The Aug. 29 Healthcare News of Note blog’s top story was “Cancer is now the top driver of large employers’ healthcare costs,” which detailed, in part, how 13% of employers reported more late-stage cancers among employees, and another 44% anticipated the same type of increase in the future.
3. The physician-peer relationship improves the patient’s experience with specialty care
“Patients’ ratings of specialist care were markedly higher when the specialist and referring PCP [primary care physician] trained at the same time at the same institution, particularly when in the same year, and were thus more likely than other PCP-specialist dyads to have a strong peer relationship established,” according to a study published Jan. 3 in JAMA Internal Medicine.
“Co-training was not only associated with a more friendly and concerned manner but also clearer explanations, greater engagement in shared decision-making, and changes in prescribing by specialists,” wrote the study authors.
The authors noted the “findings are consistent with the notion that peer relationships can motivate physicians to deliver improved care through peer or audience effects; when physicians believe their work may be scrutinized or recognized by peers, they may aspire to higher standards.

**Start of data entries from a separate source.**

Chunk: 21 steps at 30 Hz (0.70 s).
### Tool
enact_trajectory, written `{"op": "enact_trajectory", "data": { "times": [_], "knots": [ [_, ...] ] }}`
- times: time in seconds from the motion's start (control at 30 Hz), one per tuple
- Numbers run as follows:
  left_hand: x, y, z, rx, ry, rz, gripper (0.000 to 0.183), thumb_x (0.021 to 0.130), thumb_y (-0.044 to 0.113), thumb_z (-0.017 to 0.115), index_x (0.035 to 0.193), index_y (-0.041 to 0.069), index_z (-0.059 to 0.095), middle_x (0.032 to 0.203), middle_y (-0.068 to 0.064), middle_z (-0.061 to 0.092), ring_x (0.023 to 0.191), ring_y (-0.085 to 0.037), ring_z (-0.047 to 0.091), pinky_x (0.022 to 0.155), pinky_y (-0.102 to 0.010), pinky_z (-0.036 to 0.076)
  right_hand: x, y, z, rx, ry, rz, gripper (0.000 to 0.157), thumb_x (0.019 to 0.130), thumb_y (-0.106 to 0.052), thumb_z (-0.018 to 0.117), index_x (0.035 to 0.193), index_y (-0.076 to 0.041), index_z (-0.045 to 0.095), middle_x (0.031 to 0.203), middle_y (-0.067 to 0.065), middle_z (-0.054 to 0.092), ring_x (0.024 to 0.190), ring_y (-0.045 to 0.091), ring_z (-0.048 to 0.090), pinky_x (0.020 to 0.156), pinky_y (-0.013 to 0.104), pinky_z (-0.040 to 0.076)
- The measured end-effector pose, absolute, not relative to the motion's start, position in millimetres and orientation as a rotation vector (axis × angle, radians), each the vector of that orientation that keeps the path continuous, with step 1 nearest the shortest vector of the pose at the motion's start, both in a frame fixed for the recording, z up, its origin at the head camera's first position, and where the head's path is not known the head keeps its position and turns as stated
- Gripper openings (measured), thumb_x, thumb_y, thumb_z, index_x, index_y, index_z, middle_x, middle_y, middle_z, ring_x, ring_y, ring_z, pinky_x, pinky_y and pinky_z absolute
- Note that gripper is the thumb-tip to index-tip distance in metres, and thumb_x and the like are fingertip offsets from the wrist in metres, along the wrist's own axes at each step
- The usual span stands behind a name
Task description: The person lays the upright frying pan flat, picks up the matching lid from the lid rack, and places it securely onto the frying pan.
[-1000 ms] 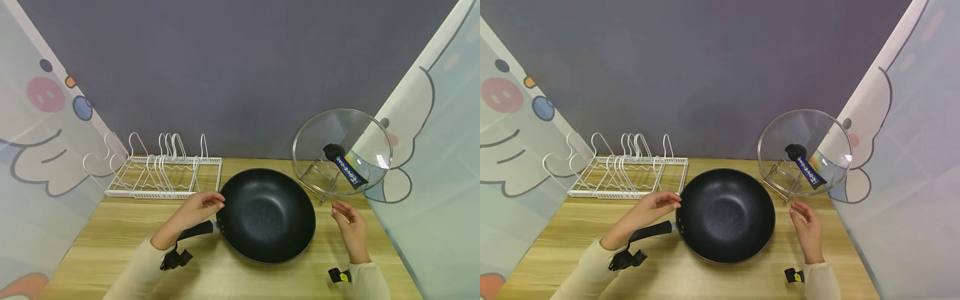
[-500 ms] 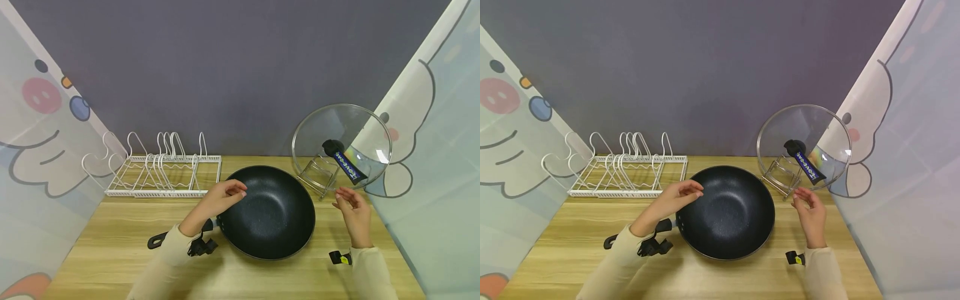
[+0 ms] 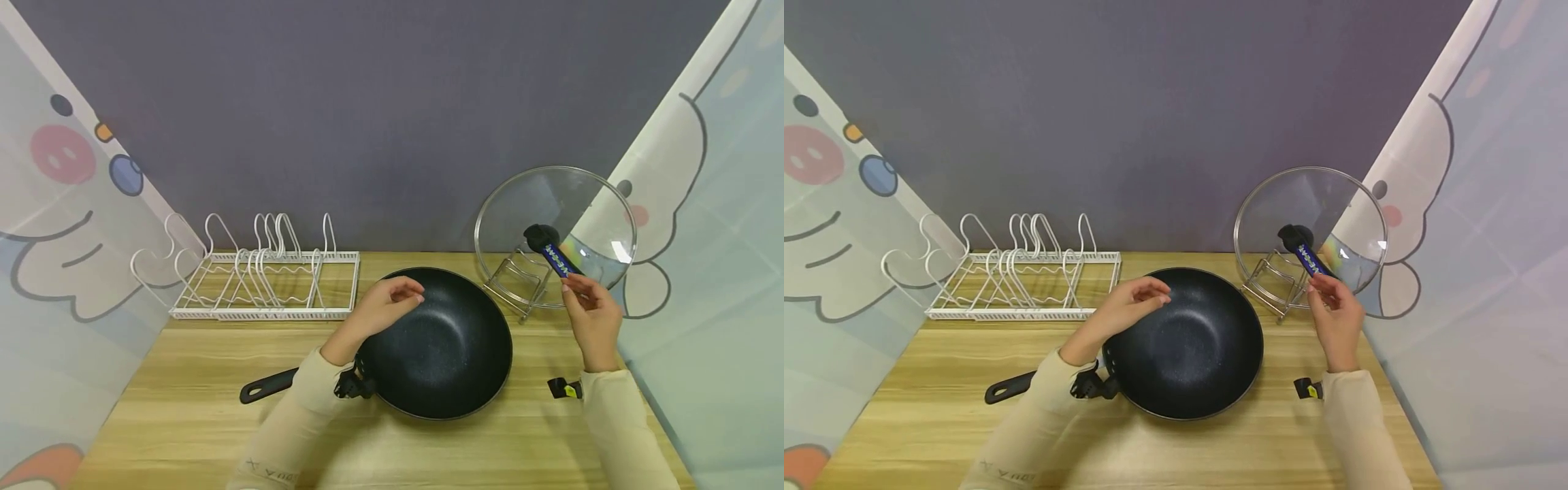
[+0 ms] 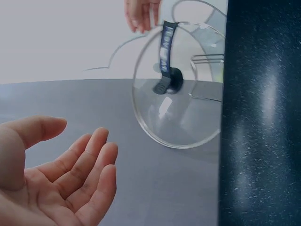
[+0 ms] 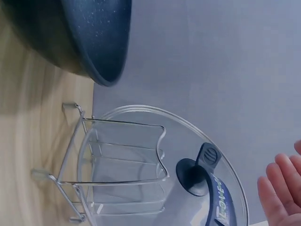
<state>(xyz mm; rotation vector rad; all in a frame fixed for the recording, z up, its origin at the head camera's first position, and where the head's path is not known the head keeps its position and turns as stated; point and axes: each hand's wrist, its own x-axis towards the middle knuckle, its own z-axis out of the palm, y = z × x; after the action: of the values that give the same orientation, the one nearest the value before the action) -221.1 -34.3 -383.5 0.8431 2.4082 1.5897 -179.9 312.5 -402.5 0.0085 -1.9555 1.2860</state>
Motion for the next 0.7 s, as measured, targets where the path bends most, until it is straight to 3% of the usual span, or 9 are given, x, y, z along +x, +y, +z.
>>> {"op": "enact_trajectory", "data": {
  "times": [0.3,0.57,0.7],
  "knots": [
    [-231.7,-13.6,-387.8,0.788,2.42,1.579,0.021,0.091,0.02,0.06,0.11,0.012,0.065,0.098,-0.001,0.067,0.088,-0.012,0.062,0.078,-0.028,0.05,-198.2,331.1,-397.2,-0.028,-2.072,1.167,0.023,0.084,0.0,0.065,0.105,0.009,0.065,0.089,-0.024,0.062,0.074,-0.011,0.057,0.068,0.005,0.044],
    [-242.3,6.0,-389.2,0.778,2.426,1.537,0.022,0.092,0.023,0.059,0.111,0.013,0.065,0.098,0.0,0.067,0.087,-0.01,0.062,0.077,-0.026,0.05,-213.9,344.2,-386.1,-0.038,-2.253,1.053,0.026,0.087,-0.007,0.064,0.11,0.005,0.063,0.103,0.019,0.066,0.08,-0.018,0.051,0.074,0.003,0.041],
    [-248.0,15.0,-391.2,0.749,2.434,1.532,0.022,0.092,0.023,0.059,0.111,0.014,0.065,0.098,0.001,0.067,0.087,-0.011,0.061,0.076,-0.027,0.05,-219.9,349.5,-381.8,-0.024,-2.344,0.978,0.028,0.088,-0.012,0.063,0.111,0.005,0.063,0.107,0.024,0.064,0.08,-0.02,0.047,0.075,0.002,0.037]
  ]
}}
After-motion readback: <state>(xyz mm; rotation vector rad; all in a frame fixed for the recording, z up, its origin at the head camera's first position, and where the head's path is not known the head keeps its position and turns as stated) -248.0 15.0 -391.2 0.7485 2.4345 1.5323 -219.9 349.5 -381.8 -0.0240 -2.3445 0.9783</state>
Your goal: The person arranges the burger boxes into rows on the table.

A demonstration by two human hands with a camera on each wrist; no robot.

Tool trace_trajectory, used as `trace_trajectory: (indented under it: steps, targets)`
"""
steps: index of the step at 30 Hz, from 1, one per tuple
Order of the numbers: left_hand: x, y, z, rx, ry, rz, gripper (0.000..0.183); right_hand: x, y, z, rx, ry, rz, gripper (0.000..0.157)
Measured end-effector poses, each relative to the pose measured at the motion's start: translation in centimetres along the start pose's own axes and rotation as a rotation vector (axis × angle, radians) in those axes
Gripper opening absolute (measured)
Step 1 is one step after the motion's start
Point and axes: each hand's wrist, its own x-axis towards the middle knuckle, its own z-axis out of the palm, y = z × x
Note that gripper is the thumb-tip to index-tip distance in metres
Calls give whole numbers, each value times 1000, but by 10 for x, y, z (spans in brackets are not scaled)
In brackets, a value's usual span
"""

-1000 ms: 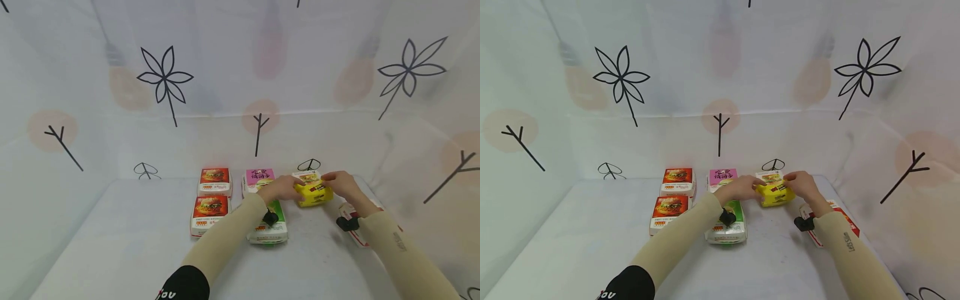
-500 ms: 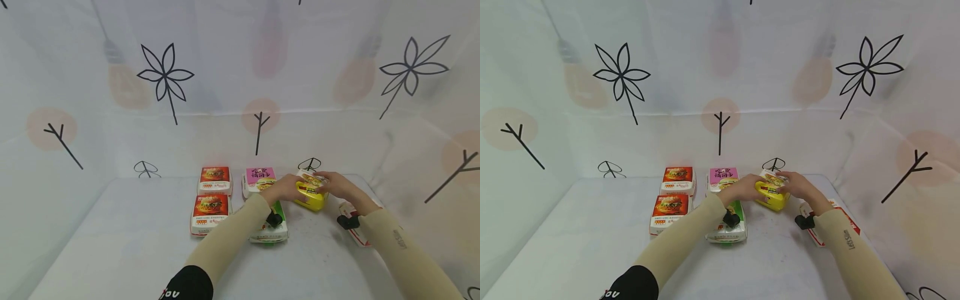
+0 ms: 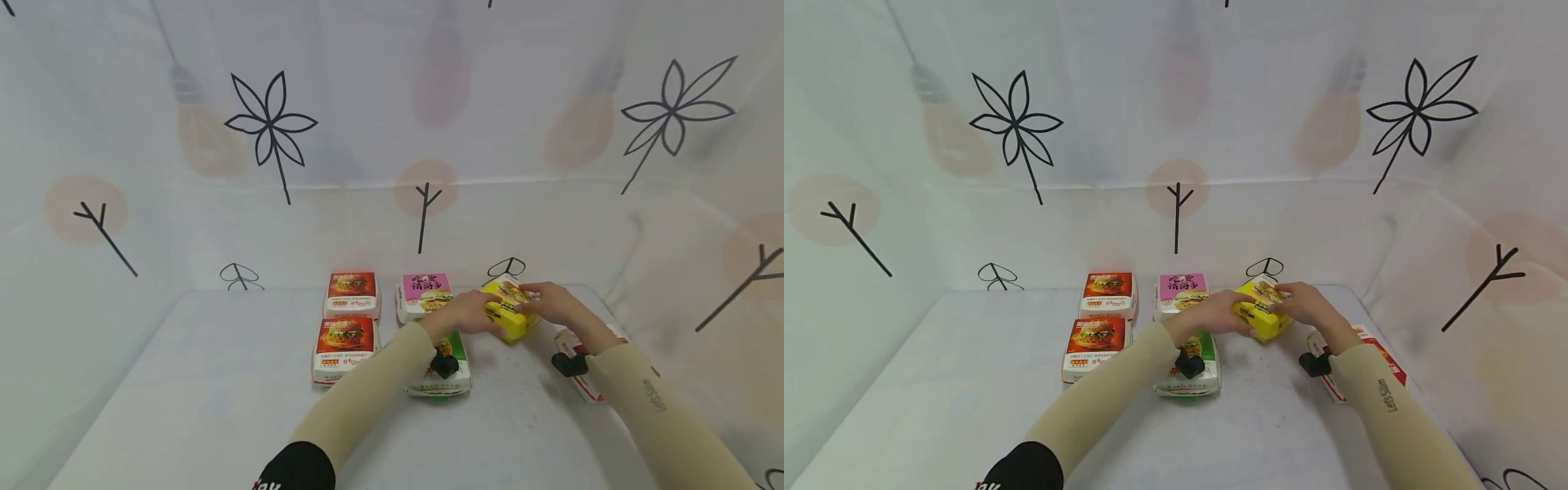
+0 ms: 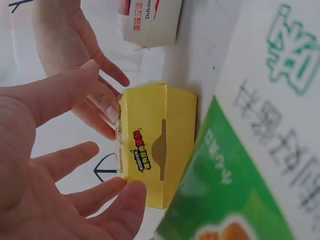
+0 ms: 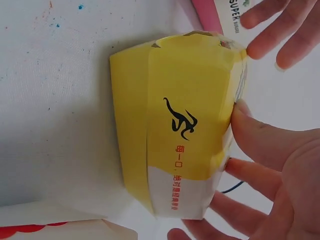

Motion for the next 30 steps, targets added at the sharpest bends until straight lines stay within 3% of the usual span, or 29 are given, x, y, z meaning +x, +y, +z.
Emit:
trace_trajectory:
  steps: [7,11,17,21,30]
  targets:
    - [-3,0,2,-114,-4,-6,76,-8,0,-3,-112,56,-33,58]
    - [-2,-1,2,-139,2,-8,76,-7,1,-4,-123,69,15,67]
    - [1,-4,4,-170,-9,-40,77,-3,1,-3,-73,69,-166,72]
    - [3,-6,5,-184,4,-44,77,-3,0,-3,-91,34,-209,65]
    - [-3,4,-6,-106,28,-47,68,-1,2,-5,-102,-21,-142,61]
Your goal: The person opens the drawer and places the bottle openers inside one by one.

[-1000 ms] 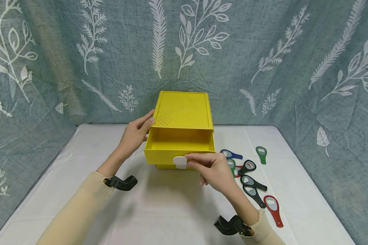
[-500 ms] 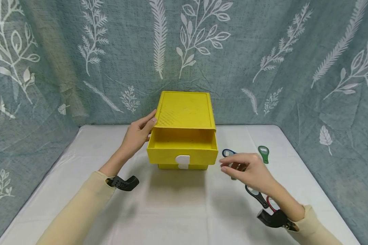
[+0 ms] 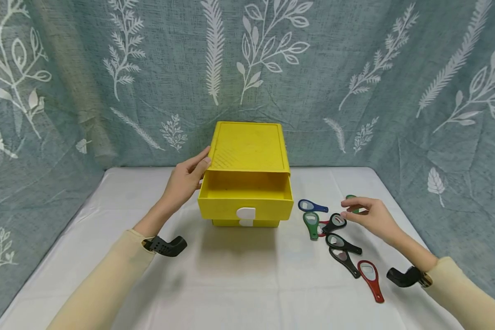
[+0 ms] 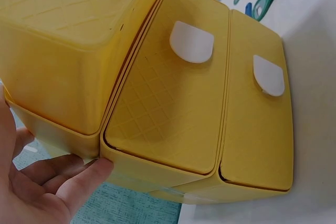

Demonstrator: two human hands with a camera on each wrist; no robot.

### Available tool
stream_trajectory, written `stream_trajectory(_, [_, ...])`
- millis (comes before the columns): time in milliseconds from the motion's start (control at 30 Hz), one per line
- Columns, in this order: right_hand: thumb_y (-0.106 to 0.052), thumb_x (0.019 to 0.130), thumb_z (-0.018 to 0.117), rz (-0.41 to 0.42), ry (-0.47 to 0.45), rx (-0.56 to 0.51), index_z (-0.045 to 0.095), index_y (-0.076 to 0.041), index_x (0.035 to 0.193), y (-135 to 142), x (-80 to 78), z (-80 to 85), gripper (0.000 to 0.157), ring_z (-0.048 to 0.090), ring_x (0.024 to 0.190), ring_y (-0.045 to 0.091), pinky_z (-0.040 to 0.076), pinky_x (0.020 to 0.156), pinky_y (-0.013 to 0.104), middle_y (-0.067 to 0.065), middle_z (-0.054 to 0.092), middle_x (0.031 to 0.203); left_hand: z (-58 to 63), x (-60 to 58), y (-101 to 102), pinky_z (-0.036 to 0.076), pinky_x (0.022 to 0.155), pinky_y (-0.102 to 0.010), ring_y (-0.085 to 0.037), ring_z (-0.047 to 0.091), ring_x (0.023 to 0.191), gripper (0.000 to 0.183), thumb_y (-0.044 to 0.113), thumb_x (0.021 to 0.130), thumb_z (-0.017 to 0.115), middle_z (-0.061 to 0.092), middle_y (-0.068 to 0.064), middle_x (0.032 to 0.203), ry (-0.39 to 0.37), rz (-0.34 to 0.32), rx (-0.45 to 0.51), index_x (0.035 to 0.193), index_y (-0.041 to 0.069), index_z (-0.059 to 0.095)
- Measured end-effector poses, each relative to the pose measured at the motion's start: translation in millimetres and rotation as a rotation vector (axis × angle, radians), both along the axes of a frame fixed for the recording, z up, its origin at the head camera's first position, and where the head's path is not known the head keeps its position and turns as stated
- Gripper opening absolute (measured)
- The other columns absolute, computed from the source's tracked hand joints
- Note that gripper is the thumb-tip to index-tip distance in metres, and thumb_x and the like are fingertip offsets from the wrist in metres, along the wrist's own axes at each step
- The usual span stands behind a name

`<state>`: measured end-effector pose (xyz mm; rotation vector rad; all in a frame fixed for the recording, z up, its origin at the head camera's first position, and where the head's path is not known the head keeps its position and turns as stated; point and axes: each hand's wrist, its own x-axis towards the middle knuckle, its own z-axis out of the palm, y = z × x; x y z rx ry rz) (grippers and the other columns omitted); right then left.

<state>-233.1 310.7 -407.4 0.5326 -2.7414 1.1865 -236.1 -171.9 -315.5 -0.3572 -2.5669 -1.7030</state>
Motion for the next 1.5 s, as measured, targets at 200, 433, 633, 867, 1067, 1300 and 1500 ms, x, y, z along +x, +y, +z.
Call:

Referrals from familiar PCPs should make alignment of values more visible, thereby establishing stronger peer accountability and offering an opportunity for the specialist to demonstrate what is valued by the related PCP-specialist dyad, including competence and patient-centered care.”
Study results include increases of:
- 9 percentage points in adjusted composite patient rating of specialist care
- 1.6 percentage points in adjusted proportion of specialist visits in which patients were prescribed a medication
- 1.2 percentage points in adjusted proportion of visits with imaging ordered
The study was based on 9,920 specialist visits for 8,655 patients from 2016 to 2019 in a large health system, and analysis was completed from March 2020 to October 2022.